Still, most of the data has not been explored to the detail it deserves. Therefore, we are now releasing the data (for an overview see Appendix I) to the scientific community to enable other researchers to benefit from the data, extend the collective scientific knowledge and facilitate future scientific discoveries. As a courtesy, we ask researchers who make use of the data, to cite this data release paper. All data has been stored in the BioStudies data repository17 (https://www.ebi.ac.uk/biostudies/).

Methods

3D microtissues

The 3D InSightTM Human Liver Microtissue is a commercially available model that consists of approximately 1000 primary human hepatocytes in co-culture with approximately 1000 non-parenchymal liver cell types (NPCs incl. Kupffer cells and liver endothelial cells)18. For the HeCaToS project, all hepatic microtissues were generated from the same base materials: a multidonor batch of primary human hepatocytes (5 males and 5 females, aged between 7–59 years) and NPCs from a single Caucasian 27-year-old person of unreported gender (Cat # MT-02-302-04). These microtissues were cultured in 3D InSightTM Human Liver Microtissue Maintenance Medium-AF (Cat #CS-07-001a-01) containing galactose to facilitate examination of mitochondrial effects.

The 3D InSightTM Human Cardiac Microtissue model was supplied for beta-testing and is not commercially available5. It consists of approximately 4000 induced pluripotent stem cell (iPSC)-derived human cardiomyocytes (female donor, no disease phenotype) in co-culture with approximately 1000 cardiac fibroblasts (Caucasian male, 18 years old). These microtissues were cultured in 3D InSightTM Human Cardiac Microtissue Maintenance Medium (Cat#CS-07-010-01) containing galactose to facilitate examination of mitochondrial effects.

PBPK modeling & exposure

For each compound, a PBPK model was applied to predict the in vivo compound exposure in either the liver (for hepatotoxicants) or the interstitial space of the heart (for cardiotoxicants)7. The models were designed to resemble the repetitive administration (1x daily) of either a therapeutic or a toxic dose of the compound for a duration of 2 weeks. The therapeutic dose was based on a standard clinical dosing scheme. The toxic dose was dependent on in vitro viability tests, from which the IC20 after 7 days was converted to the toxic dose through reverse dosimetry. The open source PK-sim software was used to create the models following a previously described workflow7, which were validated according to best practice guidelines19.

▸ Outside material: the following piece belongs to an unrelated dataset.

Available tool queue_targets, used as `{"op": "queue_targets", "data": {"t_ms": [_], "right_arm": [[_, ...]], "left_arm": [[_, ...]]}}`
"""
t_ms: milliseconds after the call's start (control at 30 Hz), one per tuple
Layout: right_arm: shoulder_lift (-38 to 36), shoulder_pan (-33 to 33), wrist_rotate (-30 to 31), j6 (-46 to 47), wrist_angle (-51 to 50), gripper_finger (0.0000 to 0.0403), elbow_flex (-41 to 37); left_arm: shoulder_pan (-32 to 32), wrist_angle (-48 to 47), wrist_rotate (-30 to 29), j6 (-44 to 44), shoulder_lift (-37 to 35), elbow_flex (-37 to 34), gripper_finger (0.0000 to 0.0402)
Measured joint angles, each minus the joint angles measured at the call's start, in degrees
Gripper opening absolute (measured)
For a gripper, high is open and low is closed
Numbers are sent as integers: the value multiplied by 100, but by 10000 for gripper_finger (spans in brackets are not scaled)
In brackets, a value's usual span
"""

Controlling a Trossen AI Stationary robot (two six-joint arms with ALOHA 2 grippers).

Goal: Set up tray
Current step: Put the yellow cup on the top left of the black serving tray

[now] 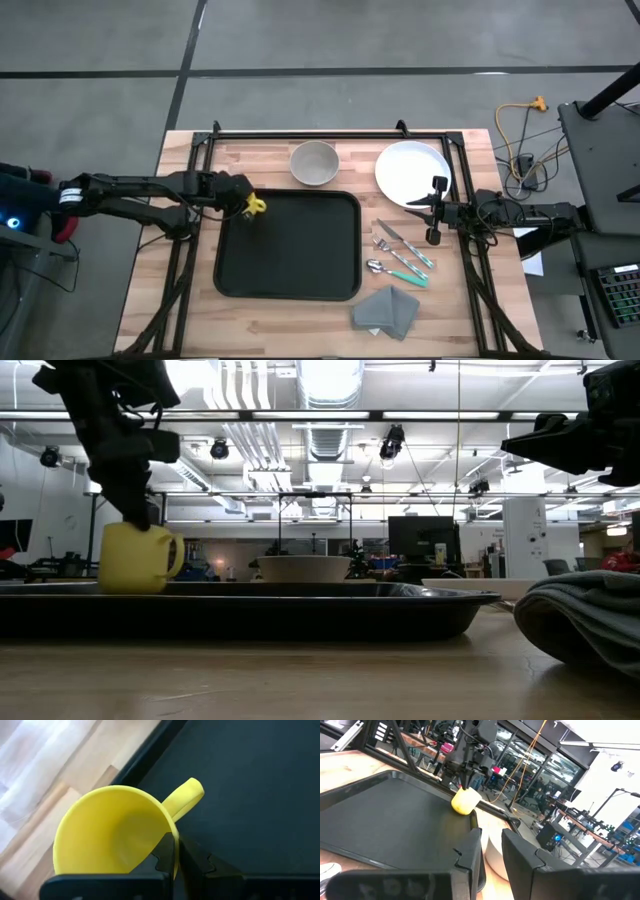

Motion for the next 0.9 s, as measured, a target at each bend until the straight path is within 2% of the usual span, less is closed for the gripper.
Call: {"op": "queue_targets", "data": {"t_ms": [900], "right_arm": [[0, -1, 0, 2, 0, 68, 0]], "left_arm": [[8, -35, -95, -3, 2, -46, 10]]}}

The general experimental design per compound used 96 well plates of microtissues, which were generated from the same starting material. The continuous dosing profiles obtained from the PBPK-modeling were implemented within an experimental setting through three medium changes per workday2, in which a compound stock solution (dissolved in DMSO) and DMSO solution (to a final concentration of 0.01%) were added to the culture medium of the microtissues. This implied a high dose for 2 hours, a medium dose for 6 hours and a low dose for the remaining 16 hours. For practical reasons, the medium was not changed during weekends, which always occurred from 72h-144h and 240h-312h. For the weekends dosing, an average concentration was calculated by the PBPK-expert team. The microtissues were exposed to this weekend dose for 72 hours. The dosing profiles of Azathioprine were included in Fig. 1 as an example.

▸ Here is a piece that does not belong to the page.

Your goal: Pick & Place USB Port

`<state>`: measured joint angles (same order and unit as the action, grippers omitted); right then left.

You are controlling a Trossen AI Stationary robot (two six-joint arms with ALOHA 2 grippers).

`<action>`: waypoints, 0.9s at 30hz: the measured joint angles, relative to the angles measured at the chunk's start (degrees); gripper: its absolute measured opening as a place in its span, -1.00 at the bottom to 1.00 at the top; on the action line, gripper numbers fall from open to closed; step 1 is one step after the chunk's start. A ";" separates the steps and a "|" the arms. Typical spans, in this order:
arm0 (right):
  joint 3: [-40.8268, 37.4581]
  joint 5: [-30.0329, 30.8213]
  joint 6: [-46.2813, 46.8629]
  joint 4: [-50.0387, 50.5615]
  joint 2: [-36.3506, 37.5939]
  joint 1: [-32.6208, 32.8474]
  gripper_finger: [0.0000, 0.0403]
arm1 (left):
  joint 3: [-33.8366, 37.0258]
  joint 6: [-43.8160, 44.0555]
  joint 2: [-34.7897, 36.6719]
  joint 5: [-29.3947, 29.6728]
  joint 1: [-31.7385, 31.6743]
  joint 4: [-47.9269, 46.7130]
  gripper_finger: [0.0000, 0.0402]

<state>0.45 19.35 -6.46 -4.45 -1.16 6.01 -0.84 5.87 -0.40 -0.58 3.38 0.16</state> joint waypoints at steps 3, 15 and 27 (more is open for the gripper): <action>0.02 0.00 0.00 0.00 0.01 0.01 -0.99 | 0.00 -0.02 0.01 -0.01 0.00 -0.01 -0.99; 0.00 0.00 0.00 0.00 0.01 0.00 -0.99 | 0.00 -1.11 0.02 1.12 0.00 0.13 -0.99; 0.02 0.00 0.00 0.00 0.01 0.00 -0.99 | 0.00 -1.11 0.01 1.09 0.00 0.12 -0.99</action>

The exact dosing profiles for each compound can be found on BioStudies, under accession number S-HECA8, Sample list.xlsx. Furthermore, all PBPK models developed in HeCaToS have been established in the PBPK software tool PK-Sim which is provided as part of the Open Systems Pharmacology platform (http://www.open-systems-pharmacology.org/). The models developed within HeCaToS are hence freely accessible and usable by the scientific community.

Patient biopsies (cardiac)

Cardiac biopsies were obtained from patients (n = 14) with decreased left ventricular function. All patients that underwent endomyocardial biopsies (EMB) first had a physical examination, blood sampling, 12-lead electrocardiogram, 24-h Holter monitoring on indication, and a complete echocardiographic and Doppler evaluation. Significant coronary artery disease as a cause of the decreased ejection fraction was excluded by a coronary angiography (CAG) or a CT-angiography at baseline. EMB were performed as part of routine diagnostic work-up in nonischemic, non-valvular cardiomyopathy, upon consent of the patient, as part of the Maastricht Cardiomyopathy Registry with inclusion and exclusion criteria as described previously20. The main indication for EMB was a left ventricle ejection fraction (LVEF) <45% after 6 months of optimal medical treatment, and the absence of other.

Patients could be divided in two groups: 1) dilated cardiomyopathy ((DCM defined as LVEF <50% with an indexed left ventricular end diastolic diameter (LVEDDi) >33 mm/m2 (men) or >32 mm/m2 (women) measured by echocardiography), and 2) non-dilated cardiomyopathy (HNDC defined as LVEF <50% with an LVEDDi ≤33 mm/ m2 (men) or ≤32 mm/m2 (women) measured by echocardiography in the absence of a (i) myocardial infarction and/or significant coronary artery disease; (ii) primary valvular disease; (iii) hypertensive or congenital heart disease; (iv) acute myocarditis; (v) arrhythmogenic right ventricular dysplasia; and (vi) hypertrophic, restrictive or peripartum cardiomyopathy). For the HeCaToS project, we included cases with a previous history of anthracycline chemotherapy, and control DCM/HNDC without this treatment. Disease and control patients were matched based on age, gender, BMI, and LVEF. The study was performed according to the declaration of Helsinki and was approved by the Medical Ethics Committee of Maastricht University Medical Centre. All patients gave written informed consent.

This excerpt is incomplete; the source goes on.